Metamath Proof Explorer


Theorem upgr1elem

Description: Lemma for upgr1e and uspgr1e . (Contributed by AV, 16-Oct-2020)

Ref Expression
Hypotheses upgr1elem.s
|- ( ph -> { B , C } e. S )
upgr1elem.b
|- ( ph -> B e. W )
Assertion upgr1elem
|- ( ph -> { { B , C } } C_ { x e. ( S \ { (/) } ) | ( # ` x ) <_ 2 } )

Proof

Step Hyp Ref Expression
1 upgr1elem.s
 |-  ( ph -> { B , C } e. S )
2 upgr1elem.b
 |-  ( ph -> B e. W )
3 fveq2
 |-  ( x = { B , C } -> ( # ` x ) = ( # ` { B , C } ) )
4 3 breq1d
 |-  ( x = { B , C } -> ( ( # ` x ) <_ 2 <-> ( # ` { B , C } ) <_ 2 ) )
5 prnzg
 |-  ( B e.
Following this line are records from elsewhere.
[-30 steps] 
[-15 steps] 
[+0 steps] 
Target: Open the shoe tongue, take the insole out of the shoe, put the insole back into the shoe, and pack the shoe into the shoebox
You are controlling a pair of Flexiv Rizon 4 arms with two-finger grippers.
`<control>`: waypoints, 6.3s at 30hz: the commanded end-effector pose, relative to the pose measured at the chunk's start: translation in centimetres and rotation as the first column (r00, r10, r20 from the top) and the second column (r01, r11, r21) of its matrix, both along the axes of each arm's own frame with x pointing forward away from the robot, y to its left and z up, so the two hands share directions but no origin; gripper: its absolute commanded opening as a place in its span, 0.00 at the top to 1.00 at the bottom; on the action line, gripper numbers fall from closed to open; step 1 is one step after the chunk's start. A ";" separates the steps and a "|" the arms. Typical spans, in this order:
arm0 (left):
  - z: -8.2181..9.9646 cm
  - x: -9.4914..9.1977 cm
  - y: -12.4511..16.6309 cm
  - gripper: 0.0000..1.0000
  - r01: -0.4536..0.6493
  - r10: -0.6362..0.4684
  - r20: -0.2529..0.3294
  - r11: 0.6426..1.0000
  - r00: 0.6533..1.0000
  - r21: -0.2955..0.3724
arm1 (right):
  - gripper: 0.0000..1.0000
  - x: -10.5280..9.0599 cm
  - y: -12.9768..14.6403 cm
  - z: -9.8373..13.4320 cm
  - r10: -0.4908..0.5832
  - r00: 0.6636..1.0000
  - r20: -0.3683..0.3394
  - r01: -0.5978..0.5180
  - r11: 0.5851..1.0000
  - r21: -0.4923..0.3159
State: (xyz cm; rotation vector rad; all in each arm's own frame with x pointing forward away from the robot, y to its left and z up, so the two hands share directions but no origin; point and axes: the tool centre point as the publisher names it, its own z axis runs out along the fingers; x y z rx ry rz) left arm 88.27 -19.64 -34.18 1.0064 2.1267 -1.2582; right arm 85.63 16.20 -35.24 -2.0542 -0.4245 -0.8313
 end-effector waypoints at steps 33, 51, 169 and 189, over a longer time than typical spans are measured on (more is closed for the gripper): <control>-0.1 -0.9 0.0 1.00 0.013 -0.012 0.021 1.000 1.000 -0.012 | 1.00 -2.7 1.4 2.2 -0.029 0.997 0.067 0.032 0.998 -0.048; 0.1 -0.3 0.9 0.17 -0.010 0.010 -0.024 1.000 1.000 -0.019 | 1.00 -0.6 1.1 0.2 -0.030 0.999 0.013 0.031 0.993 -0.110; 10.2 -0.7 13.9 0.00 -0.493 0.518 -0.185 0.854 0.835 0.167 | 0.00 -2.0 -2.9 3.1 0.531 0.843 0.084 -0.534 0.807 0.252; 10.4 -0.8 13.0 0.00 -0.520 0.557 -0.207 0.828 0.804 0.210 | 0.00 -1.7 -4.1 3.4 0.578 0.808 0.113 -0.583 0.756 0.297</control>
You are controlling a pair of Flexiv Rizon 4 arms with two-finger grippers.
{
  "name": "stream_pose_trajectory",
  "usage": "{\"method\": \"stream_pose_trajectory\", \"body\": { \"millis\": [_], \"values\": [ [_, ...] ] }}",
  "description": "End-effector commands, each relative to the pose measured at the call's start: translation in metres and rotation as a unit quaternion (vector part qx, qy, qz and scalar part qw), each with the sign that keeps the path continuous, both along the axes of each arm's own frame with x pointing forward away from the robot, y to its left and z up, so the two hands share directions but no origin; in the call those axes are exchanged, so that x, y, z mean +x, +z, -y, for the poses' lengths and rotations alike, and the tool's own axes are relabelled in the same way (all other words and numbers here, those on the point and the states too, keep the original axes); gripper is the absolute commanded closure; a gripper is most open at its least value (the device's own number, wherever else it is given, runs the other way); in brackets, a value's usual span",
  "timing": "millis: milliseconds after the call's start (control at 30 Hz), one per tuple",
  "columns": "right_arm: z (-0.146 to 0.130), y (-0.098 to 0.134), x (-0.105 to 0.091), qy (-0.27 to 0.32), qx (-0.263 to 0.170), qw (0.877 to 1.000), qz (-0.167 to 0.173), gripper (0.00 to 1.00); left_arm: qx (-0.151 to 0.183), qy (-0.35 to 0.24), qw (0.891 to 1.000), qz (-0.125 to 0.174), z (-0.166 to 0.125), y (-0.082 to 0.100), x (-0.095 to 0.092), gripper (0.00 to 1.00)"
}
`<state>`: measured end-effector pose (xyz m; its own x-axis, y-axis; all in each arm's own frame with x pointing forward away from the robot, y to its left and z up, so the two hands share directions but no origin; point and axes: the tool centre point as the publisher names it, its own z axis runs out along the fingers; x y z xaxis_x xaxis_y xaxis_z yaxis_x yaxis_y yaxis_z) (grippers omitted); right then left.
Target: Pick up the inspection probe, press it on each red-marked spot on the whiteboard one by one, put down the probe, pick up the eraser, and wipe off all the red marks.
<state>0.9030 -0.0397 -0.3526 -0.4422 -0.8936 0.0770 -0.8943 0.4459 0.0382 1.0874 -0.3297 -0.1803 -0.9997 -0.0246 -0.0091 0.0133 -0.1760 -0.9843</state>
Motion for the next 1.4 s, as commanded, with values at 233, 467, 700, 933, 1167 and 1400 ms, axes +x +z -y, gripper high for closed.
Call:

W -> { B , C } =/= (/) )
6 2 5 syl
 |-  ( ph -> { B , C } =/= (/) )
7 eldifsn
 |-  ( { B , C } e. ( S \ { (/) } ) <-> ( { B , C } e. S /\ { B , C } =/= (/) ) )
8 1 6 7 sylanbrc
 |-  ( ph -> { B , C } e. ( S \ { (/) } ) )
9 hashprlei
 |-  ( { B , C } e. Fin /\ ( # ` { B , C } ) <_ 2 )
10 9 simpri
 |-  ( # ` { B , C } ) <_ 2
11 10 a1i
 |-  ( ph -> ( # ` { B , C } ) <_ 2 )
12 4 8 11 elrabd
 |-  ( ph -> { B , C } e. { x e. ( S \ { (/) } ) | ( # ` x ) <_ 2 } )
13 12 snssd
 |-  ( ph -> { { B , C } } C_ { x e. ( S \ { (/) } ) | ( # ` x ) <_ 2 } )